◆ What to work on ◆
Reproduce this listing from its first line through the line with "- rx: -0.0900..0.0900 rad", inclusive, leaving out all that follows.

___ Available records ___

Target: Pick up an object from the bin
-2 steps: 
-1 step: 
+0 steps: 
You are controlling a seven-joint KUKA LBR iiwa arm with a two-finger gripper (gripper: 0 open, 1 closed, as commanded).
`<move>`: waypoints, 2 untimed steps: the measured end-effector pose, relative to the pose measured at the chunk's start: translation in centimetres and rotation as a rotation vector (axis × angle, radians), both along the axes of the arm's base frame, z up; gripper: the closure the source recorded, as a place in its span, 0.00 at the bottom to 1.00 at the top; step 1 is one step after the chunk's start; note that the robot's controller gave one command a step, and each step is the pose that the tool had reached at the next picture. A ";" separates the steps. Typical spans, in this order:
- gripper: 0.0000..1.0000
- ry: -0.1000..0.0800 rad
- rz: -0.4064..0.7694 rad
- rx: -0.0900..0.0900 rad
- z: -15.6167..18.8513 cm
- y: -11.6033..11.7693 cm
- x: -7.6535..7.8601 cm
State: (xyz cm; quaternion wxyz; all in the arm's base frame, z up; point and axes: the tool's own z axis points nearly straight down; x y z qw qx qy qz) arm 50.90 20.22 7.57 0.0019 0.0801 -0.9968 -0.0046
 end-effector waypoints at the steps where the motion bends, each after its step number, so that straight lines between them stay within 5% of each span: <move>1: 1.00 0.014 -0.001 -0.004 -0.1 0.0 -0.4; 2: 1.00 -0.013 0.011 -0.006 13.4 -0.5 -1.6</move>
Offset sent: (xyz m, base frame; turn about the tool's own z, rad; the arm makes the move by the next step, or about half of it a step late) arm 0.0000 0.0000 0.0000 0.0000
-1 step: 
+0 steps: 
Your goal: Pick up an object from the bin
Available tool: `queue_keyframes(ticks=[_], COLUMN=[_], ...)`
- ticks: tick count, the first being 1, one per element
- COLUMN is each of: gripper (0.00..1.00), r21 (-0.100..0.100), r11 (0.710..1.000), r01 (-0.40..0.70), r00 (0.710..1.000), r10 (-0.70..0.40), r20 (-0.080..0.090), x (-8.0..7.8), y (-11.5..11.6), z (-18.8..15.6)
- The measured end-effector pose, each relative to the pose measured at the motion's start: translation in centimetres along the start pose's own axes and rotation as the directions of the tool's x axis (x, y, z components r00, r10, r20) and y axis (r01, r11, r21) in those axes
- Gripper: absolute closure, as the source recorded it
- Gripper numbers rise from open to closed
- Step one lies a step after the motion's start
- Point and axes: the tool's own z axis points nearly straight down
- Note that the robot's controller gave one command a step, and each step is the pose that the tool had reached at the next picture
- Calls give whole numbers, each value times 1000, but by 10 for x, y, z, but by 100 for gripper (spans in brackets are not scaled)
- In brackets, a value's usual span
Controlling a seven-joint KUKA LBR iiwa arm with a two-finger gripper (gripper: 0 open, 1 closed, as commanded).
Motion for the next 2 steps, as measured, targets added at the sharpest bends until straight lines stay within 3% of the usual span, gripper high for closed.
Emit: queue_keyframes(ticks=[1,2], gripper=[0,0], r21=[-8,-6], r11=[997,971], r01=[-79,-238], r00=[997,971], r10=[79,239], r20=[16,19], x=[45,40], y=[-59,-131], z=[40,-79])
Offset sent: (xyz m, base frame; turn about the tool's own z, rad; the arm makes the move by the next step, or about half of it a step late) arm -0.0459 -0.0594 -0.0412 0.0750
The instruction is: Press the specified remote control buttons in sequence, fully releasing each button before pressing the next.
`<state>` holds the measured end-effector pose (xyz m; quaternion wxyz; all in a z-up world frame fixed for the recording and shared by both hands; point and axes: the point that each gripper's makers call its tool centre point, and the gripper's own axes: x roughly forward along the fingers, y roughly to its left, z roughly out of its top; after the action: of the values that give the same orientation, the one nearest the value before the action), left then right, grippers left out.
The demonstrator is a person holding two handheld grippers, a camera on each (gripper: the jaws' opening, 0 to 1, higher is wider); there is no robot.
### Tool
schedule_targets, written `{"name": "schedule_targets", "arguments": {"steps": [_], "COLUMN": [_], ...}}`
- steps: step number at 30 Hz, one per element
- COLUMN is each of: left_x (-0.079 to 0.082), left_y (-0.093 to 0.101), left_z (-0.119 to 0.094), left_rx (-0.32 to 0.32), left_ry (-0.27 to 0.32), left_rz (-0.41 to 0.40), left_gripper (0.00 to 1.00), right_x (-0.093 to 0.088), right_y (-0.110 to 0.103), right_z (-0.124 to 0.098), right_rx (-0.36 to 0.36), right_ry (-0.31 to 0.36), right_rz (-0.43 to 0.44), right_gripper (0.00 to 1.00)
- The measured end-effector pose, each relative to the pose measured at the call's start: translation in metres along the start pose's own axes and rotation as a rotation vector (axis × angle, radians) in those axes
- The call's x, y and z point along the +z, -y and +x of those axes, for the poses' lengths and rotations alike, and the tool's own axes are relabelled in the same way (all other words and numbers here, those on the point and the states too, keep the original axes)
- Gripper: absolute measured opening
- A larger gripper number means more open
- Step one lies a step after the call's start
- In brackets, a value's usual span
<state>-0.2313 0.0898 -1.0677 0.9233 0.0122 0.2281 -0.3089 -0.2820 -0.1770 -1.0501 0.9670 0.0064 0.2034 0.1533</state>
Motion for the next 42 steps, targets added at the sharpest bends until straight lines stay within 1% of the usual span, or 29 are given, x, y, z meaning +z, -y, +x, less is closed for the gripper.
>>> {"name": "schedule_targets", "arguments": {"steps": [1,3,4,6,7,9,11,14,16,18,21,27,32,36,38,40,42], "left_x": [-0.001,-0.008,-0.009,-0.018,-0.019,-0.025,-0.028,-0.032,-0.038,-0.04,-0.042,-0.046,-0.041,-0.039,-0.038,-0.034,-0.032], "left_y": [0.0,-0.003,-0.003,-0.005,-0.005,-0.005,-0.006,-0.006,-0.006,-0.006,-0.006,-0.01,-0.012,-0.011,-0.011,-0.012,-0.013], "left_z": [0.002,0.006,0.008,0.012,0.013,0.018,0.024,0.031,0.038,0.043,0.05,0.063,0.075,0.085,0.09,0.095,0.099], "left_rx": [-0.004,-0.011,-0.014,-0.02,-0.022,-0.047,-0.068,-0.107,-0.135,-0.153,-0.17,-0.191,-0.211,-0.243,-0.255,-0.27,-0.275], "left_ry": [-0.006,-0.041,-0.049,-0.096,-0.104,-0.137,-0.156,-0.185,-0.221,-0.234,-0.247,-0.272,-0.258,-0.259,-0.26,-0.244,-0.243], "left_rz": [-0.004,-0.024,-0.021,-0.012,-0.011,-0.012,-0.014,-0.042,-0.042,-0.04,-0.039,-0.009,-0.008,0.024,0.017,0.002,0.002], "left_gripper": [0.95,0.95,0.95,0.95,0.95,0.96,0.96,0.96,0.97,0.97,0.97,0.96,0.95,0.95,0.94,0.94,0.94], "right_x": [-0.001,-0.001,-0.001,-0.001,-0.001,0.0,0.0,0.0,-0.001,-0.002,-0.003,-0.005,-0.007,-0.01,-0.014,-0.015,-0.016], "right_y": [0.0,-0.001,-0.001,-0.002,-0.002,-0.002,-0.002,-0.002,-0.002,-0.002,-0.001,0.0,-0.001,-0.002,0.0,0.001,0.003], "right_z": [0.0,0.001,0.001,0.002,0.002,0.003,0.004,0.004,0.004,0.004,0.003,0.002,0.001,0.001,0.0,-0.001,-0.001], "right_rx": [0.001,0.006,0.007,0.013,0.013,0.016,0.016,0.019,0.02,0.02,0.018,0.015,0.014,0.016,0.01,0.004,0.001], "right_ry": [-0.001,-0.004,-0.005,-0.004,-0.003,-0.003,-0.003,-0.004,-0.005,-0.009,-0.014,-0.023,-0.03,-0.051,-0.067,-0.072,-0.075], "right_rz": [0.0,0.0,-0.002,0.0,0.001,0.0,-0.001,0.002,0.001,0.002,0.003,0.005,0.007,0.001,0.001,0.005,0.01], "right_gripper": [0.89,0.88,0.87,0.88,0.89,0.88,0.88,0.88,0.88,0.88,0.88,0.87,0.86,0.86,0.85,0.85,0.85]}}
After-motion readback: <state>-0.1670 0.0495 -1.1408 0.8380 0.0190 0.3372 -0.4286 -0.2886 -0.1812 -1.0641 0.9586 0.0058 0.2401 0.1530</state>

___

◆ Task solution ◆
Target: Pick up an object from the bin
-2 steps: 
-1 step: 
+0 steps: 
You are controlling a seven-joint KUKA LBR iiwa arm with a two-finger gripper (gripper: 0 open, 1 closed, as commanded).
`<move>`: waypoints, 2 untimed steps: the measured end-effector pose, relative to the pose measured at the chunk's start: translation in centimetres and rotation as a rotation vector (axis × angle, radians), both along the axes of the arm's base frame, z up; gripper: the closure the source recorded, as a place in its span, 0.00 at the bottom to 1.00 at the top; step 1 is one step after the chunk's start; note that the robot's controller gave one command a step, and each step is the pose that the tool had reached at the next picture. A ";" separates the steps. Typical spans, in this order:
- gripper: 0.0000..1.0000
- ry: -0.1000..0.0800 rad
- rz: -0.4064..0.7694 rad
- rx: -0.0900..0.0900 rad

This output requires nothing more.